* _Task description_
Among the entries that follow, how many lines contain the string "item"? Write the number alone.

* _Supplied material_
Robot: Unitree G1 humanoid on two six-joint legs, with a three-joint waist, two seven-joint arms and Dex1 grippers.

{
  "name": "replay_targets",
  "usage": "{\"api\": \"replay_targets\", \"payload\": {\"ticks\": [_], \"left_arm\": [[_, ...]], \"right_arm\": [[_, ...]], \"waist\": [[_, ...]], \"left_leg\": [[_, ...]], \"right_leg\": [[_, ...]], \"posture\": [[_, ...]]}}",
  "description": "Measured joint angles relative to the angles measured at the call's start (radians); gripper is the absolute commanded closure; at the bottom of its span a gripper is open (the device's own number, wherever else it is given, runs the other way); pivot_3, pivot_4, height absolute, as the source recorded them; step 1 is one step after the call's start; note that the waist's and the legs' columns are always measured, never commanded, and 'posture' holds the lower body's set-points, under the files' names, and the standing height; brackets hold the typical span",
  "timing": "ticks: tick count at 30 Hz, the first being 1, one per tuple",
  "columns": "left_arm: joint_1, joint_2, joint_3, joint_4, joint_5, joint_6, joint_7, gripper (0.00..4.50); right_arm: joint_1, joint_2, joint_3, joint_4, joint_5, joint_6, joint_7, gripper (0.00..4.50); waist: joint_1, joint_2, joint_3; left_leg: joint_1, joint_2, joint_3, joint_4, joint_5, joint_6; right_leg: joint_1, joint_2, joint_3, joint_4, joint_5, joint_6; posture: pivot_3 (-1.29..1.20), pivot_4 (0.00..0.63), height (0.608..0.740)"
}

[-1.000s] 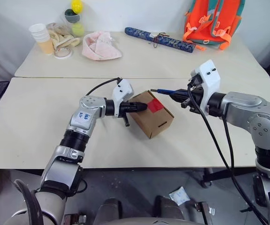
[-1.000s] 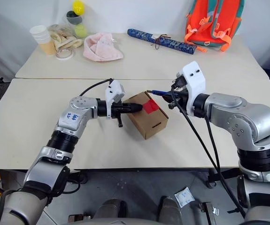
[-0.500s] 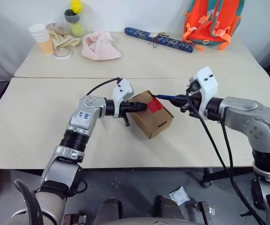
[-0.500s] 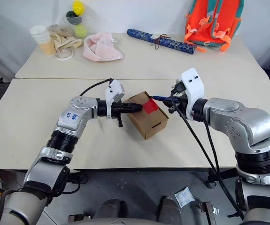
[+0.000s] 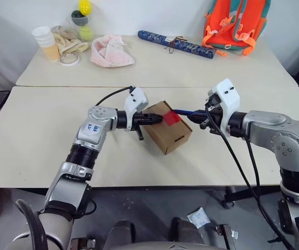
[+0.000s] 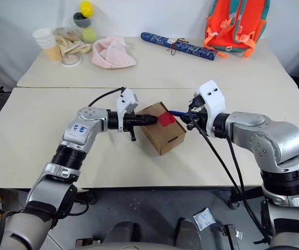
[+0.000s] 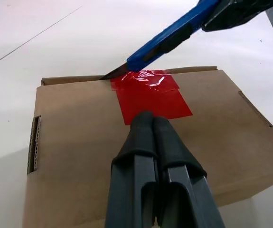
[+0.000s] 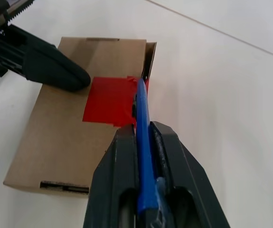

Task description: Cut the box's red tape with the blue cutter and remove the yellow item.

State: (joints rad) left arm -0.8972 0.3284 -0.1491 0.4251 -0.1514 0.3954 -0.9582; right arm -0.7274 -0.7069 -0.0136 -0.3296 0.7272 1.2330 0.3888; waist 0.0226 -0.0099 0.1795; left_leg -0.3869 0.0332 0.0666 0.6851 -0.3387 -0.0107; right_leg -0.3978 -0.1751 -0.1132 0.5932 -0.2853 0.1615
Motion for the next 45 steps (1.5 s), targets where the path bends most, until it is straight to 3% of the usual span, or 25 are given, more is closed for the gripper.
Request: {"api": "replay_targets", "payload": {"ticks": [5,16,22,31,45], "left_arm": [[-0.003,-0.002,-0.025,-0.030,0.015,0.033,0.022,4.50],[-0.007,-0.007,-0.035,-0.046,0.017,0.056,0.042,4.50],[-0.003,-0.008,-0.038,-0.057,0.017,0.065,0.049,4.50],[-0.001,-0.014,-0.045,-0.059,0.024,0.062,0.050,4.50],[0.011,-0.028,-0.046,-0.076,0.029,0.063,0.071,4.50]], "right_arm": [[-0.081,-0.008,-0.002,0.019,0.007,0.125,0.006,4.39],[-0.112,-0.047,-0.009,0.031,0.006,0.253,0.048,4.39],[-0.117,-0.021,-0.084,0.022,0.023,0.358,0.040,4.39],[-0.119,-0.014,-0.112,0.044,0.105,0.375,-0.024,4.39],[-0.077,-0.092,-0.094,0.057,0.258,0.365,-0.116,4.39]], "waist": [[0.003,0.000,0.000],[0.004,0.000,0.000],[0.003,0.000,0.000],[0.004,0.000,0.000],[0.005,0.000,-0.001]], "left_leg": [[0.000,0.000,0.000,0.000,0.000,0.000],[0.000,0.000,0.000,0.001,0.000,0.000],[0.000,0.000,0.000,0.001,0.000,0.000],[0.000,0.000,0.000,0.001,0.000,0.000],[0.000,0.000,-0.001,0.002,0.000,0.000]], "right_leg": [[0.000,0.000,0.000,0.000,0.000,0.000],[0.000,0.000,0.000,0.001,0.000,0.000],[0.000,0.000,0.000,0.001,0.000,0.000],[0.001,0.000,0.000,0.001,0.000,0.000],[0.001,0.000,0.000,0.001,0.000,0.000]], "posture": [[0.00,0.150,0.740],[0.00,0.150,0.740],[0.00,0.150,0.740],[0.00,0.150,0.740],[0.00,0.150,0.740]]}}
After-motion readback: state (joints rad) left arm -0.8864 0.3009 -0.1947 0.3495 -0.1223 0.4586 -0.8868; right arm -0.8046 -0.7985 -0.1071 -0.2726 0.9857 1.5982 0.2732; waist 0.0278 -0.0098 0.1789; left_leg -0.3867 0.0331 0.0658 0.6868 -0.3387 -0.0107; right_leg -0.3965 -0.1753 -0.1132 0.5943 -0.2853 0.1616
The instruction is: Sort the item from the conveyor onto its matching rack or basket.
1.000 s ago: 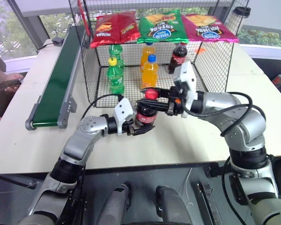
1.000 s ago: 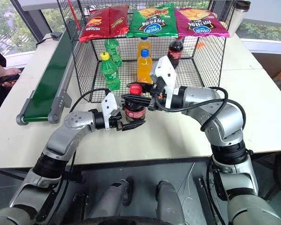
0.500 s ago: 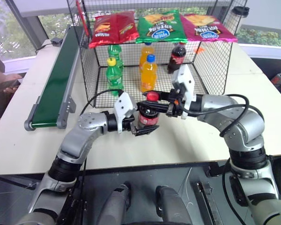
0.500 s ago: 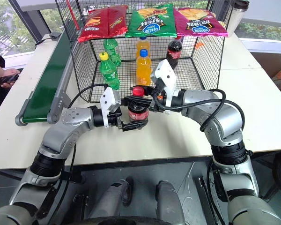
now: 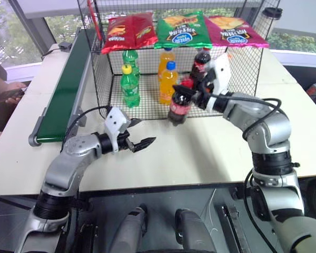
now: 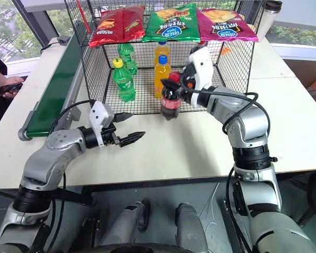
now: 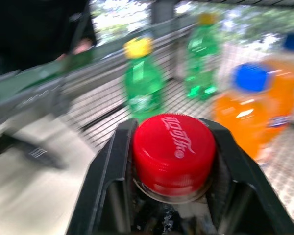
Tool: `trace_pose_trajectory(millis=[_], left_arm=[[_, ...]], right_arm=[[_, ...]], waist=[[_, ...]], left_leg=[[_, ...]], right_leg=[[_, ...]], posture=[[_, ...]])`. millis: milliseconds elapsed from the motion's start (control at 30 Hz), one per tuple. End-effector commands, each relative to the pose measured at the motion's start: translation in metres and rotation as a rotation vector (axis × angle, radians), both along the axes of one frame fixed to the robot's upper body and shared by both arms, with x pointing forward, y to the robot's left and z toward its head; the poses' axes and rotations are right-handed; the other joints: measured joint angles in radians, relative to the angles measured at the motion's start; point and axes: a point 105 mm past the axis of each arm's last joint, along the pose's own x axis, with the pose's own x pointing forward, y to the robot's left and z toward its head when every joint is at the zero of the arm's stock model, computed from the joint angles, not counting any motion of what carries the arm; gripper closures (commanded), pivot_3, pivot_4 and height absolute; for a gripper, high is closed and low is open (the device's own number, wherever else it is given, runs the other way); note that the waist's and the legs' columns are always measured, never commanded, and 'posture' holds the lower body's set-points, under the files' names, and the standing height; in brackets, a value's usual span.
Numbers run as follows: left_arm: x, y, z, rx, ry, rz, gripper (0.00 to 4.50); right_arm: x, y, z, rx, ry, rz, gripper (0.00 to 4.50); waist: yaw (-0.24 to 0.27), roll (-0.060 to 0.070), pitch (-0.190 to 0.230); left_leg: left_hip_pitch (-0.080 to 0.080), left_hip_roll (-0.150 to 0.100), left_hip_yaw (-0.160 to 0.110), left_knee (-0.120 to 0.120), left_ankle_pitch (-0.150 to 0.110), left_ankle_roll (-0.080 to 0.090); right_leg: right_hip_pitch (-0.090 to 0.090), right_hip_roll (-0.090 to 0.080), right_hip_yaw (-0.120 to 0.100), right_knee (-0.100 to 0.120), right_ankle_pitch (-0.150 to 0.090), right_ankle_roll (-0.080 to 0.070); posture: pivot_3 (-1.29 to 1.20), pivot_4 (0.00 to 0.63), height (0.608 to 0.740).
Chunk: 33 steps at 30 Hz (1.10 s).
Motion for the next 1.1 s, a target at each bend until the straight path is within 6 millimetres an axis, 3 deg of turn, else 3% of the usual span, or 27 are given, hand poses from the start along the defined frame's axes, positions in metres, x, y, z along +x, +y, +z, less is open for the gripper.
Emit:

* _Answer for this exercise_
2